In re 2000 Sugar Beet Crop Ins. Litigation

Citation228 F.Supp.2d 992
Decision Date26 September 2002
Docket NumberNo. 01-CV-1636 (DWF/SRN).,No. 01-CV-1632 (DSD/SRN).,No. 01-CV-2242 (MJD/JGL).,No. 01-CV-1630 (PAM/SRN).,No. 01-CV-1629 (JMR/FLN).,No. 01-CV-1636 (PAM/JGL).,No. 01-CV-1634 (DWF/AJB).,No. 01-CV-1633 (ADM/AJB).,No. 01-CV-1635 (DSD/JGL).,01-CV-1629 (JMR/FLN).,01-CV-1630 (PAM/SRN).,01-CV-1632 (DSD/SRN).,01-CV-1633 (ADM/AJB).,01-CV-1634 (DWF/AJB).,01-CV-1635 (DSD/JGL).,01-CV-1636 (DWF/SRN).,01-CV-1636 (PAM/JGL).,01-CV-2242 (MJD/JGL).
PartiesIn re 2000 SUGAR BEET CROP INSURANCE LITIGATION.
CourtU.S. District Court — District of Minnesota

George Gregory Eck, Daniel James Brown, Dorsey & Whitney, Minneapolis, MN, for Plaintiffs.

Thomas H. Boyd, Winthrop & Weinstine, St. Paul, MN, Steven J. Boyd, Jennifer J. Coleman, Matthew J. Salzman, Stinson Morrison Hecker, Kansas City, MO, Robert J. Vancrum, Kristin L. Farnen, Frank W. Pechacek, Jr., Wilson & Pechacek, Council Bluffs, IA, P. John Owen, Nat. Crop Ins. Services, Inc., General counsel, Overland Park, KS, Michael J. Davenport, Rain & Hail LLC, Johnston, IA, for Defendants.

ORDER

ROSENBAUM, Chief Judge.

This matter is before the Court on defendants' motion to dismiss, or alternatively, to compel arbitration. The parties previously appeared on a motion to remand on December 14, 2001.1 For purposes of this motions only, the Court considers the facts as follows.

I. Background

These cases involve multi-peril crop insurance contracts covering sugar beets. Plaintiffs are sugar beet growers. In October, 2000, a hard frost damaged or destroyed their crops, causing significant financial loss. Plaintiffs had purchased multi-peril crop insurance that — according to their complaint — covered this loss. The crop insurance was in the form of a policy issued by the Federal Crop Insurance Corporation ("FCIC"), a government agency created under the Federal Crop Insurance Act ("FCIA"). This policy is codified at 7 C.F.R. §§ 457.8 and 457.109.

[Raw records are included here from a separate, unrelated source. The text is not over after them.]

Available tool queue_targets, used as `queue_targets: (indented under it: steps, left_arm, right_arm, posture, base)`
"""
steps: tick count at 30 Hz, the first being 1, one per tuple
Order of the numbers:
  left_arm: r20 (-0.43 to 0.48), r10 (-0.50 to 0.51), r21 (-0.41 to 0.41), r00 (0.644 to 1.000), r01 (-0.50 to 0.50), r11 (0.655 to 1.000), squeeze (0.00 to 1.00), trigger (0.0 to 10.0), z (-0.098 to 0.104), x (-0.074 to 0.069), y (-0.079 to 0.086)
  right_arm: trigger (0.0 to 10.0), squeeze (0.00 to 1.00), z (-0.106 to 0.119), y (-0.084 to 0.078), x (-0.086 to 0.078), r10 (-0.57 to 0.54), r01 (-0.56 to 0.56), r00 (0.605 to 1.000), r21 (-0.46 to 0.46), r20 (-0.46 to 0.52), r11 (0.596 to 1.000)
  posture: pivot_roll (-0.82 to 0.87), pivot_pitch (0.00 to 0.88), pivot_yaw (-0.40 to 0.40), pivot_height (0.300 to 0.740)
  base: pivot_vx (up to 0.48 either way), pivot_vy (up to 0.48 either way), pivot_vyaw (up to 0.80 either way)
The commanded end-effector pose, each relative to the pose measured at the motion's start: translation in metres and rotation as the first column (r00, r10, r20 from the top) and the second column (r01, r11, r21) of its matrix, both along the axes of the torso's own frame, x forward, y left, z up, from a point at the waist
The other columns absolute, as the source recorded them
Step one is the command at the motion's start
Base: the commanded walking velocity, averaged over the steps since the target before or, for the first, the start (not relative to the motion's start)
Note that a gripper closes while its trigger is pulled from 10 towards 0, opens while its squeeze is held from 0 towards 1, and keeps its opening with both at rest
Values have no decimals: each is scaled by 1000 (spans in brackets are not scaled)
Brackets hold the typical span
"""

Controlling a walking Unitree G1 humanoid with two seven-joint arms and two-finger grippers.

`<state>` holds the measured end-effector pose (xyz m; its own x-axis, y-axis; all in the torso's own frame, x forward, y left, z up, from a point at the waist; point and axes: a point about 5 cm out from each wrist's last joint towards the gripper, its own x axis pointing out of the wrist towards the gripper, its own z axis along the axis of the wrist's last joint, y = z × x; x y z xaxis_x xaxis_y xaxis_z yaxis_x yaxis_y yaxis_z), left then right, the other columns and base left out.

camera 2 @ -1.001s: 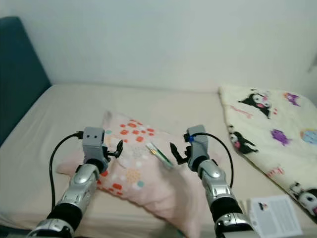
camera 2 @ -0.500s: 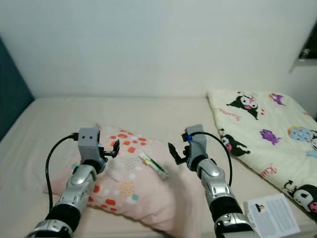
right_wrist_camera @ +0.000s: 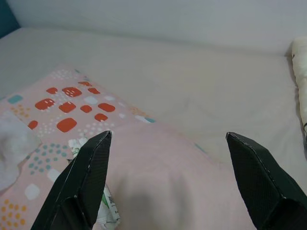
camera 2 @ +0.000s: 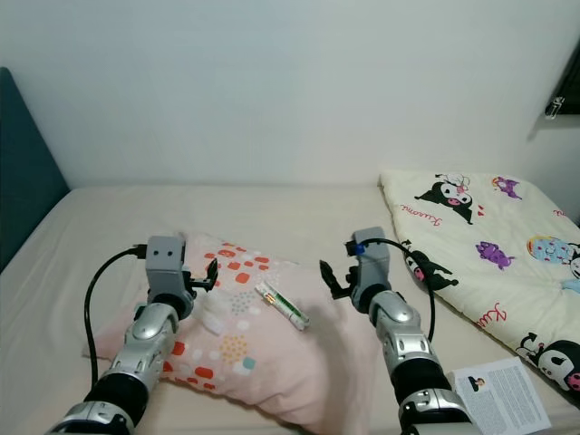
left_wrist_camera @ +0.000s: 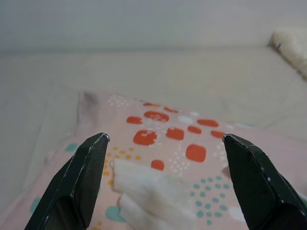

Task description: Clean up the room

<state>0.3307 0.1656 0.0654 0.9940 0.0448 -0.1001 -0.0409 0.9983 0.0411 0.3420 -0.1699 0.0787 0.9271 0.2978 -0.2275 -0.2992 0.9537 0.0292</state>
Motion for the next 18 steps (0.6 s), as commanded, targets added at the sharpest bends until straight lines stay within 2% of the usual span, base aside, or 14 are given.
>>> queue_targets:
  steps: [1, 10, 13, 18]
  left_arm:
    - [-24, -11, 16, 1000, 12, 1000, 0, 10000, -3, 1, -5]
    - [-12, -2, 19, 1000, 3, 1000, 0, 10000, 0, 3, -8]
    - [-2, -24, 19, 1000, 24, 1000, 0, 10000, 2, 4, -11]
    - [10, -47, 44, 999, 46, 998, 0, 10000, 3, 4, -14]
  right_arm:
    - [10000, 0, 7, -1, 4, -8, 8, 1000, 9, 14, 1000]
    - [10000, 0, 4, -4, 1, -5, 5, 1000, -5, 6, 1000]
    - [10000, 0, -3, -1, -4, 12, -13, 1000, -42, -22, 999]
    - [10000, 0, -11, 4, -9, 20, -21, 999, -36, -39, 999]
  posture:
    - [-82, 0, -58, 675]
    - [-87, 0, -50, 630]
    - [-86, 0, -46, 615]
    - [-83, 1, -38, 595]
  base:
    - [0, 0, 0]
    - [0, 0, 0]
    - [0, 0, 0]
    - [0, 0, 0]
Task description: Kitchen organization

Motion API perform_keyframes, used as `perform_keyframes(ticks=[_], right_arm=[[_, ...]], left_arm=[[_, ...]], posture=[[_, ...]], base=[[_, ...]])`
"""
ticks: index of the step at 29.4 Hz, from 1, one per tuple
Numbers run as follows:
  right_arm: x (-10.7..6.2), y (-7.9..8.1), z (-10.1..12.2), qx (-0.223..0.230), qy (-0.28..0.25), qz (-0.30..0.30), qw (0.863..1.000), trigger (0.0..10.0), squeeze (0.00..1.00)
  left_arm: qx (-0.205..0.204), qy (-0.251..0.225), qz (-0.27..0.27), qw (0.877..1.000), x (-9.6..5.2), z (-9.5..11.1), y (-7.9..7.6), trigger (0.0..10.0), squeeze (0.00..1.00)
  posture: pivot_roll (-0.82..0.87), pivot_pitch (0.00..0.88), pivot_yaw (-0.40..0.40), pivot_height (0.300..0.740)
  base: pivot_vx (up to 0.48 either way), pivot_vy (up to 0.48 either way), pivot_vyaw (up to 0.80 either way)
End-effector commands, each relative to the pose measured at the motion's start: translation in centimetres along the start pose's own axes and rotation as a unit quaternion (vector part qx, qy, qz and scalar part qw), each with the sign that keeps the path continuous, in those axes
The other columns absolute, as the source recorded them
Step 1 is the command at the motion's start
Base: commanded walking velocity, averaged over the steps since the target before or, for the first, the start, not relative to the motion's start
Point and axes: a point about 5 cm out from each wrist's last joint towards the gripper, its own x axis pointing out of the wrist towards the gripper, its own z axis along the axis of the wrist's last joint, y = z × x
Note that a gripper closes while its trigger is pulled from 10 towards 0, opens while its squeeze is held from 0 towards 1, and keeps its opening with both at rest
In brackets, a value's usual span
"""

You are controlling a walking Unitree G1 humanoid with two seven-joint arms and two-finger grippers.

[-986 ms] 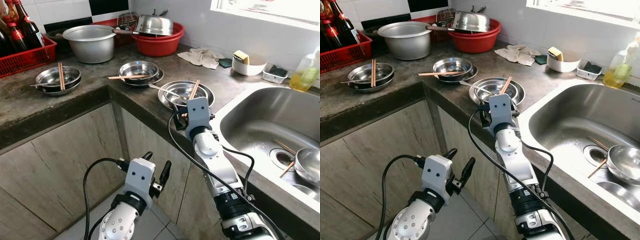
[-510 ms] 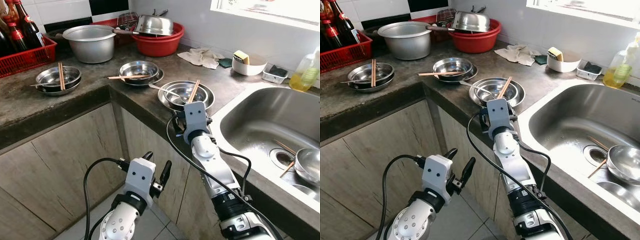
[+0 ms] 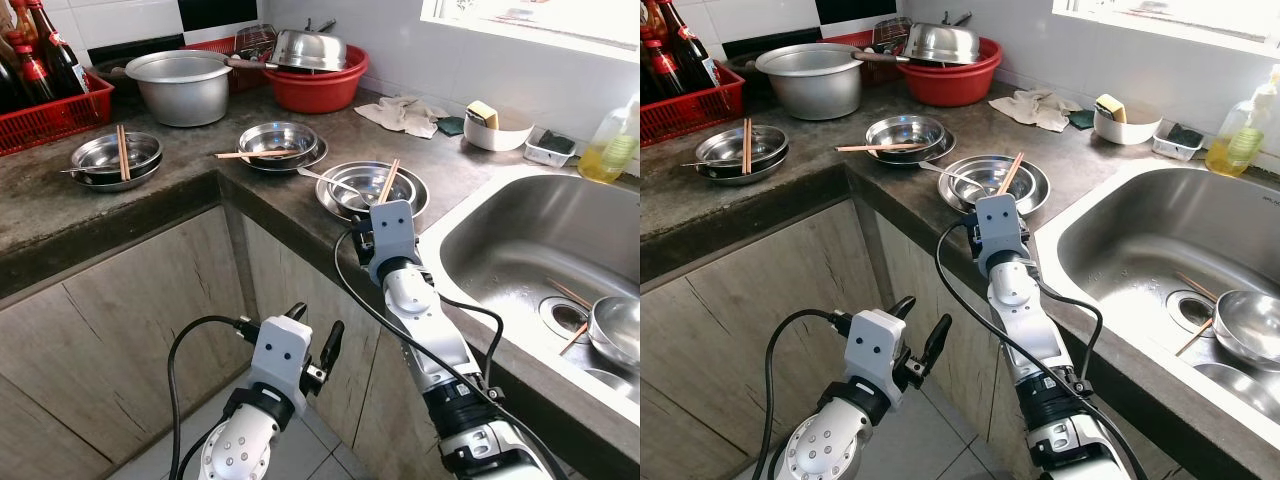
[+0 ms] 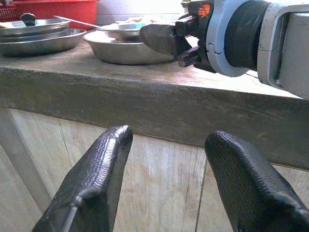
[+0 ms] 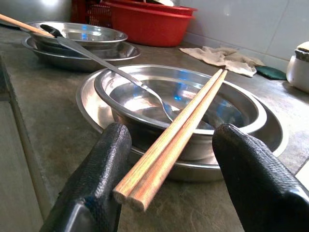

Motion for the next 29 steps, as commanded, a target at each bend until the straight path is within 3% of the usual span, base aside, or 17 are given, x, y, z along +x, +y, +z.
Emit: perform_keyframes(ticks=[1,6,7,8,9,23,26,29], right_arm=[[0.3,0.2,0.5,0.006,-0.007,0.000,1.000,10.0,0.00],[0.4,0.3,0.5,0.009,-0.002,0.000,1.000,10.0,0.00],[0.4,0.4,0.5,0.009,-0.001,0.001,1.000,4.9,0.00],[0.4,0.4,0.5,0.009,-0.001,0.001,1.000,4.9,0.00],[0.5,0.4,0.4,0.010,0.001,0.000,1.000,0.3,0.00],[0.6,-0.1,1.3,0.022,-0.016,-0.013,1.000,0.0,0.00],[0.4,-0.4,2.0,0.040,-0.039,-0.015,0.998,0.0,0.00],[-0.4,-1.1,3.9,0.077,-0.100,-0.016,0.992,0.0,0.00]], left_arm=[[0.002,-0.006,-0.001,1.000,0.1,0.2,-0.1,10.0,0.00],[0.002,-0.006,0.000,1.000,0.1,0.2,-0.1,10.0,0.00],[0.002,-0.006,0.001,1.000,0.1,0.2,-0.1,10.0,0.00],[0.002,-0.006,0.001,1.000,0.1,0.2,-0.1,10.0,0.00],[0.002,-0.006,0.001,1.000,0.1,0.2,0.0,10.0,0.00],[0.003,-0.006,0.000,1.000,0.1,0.2,0.0,10.0,0.00],[0.002,-0.007,0.000,1.000,0.2,0.3,0.1,10.0,0.00],[0.001,-0.010,0.000,1.000,0.2,0.4,0.1,10.0,0.00]], posture=[[0.00,0.062,-0.037,0.740],[0.01,0.069,-0.038,0.740],[0.01,0.069,-0.037,0.740],[0.01,0.069,-0.037,0.740],[0.01,0.069,-0.037,0.740],[0.01,0.071,-0.028,0.740],[0.01,0.070,-0.028,0.740],[0.01,0.069,-0.028,0.740]], base=[[0.000,0.000,0.00],[0.000,0.000,0.00],[0.000,0.000,0.00],[0.000,0.000,0.00],[0.000,0.000,0.00],[0.000,0.000,0.00],[0.000,0.000,0.00],[0.000,0.000,0.00]])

Plaintiffs took steps to mitigate the frost damage, but by mid-December, a loss had clearly occurred. After harvesting the crop and discovering the extent of the damage, plaintiffs submitted their crop insurance claims. Defendants denied the claims, apparently expecting the FCIC's Risk Management Agency ("RMA") to provide full coverage.

The question before the Court is whether it may now consider the merits of this dispute, or whether it must stay its hand, pending arbitration.

II. Discussion

The Court must first determine if an agreement to arbitrate exists and, if so, to ascertain the scope of that agreement. See Keymer v. Mgmt. Recruiters Int'l, Inc. 169 F.3d 501, 504 (8th Cir.1999). This is because, "[a]rbitration is a matter of contract and a party cannot be required to submit to arbitration any dispute which he has not agreed to so submit." See AT & T Technologies v. Communications Workers of America, 475 U.S. 643, 648, 106 S.Ct. 1415, 89 L.Ed.2d 648 (1986).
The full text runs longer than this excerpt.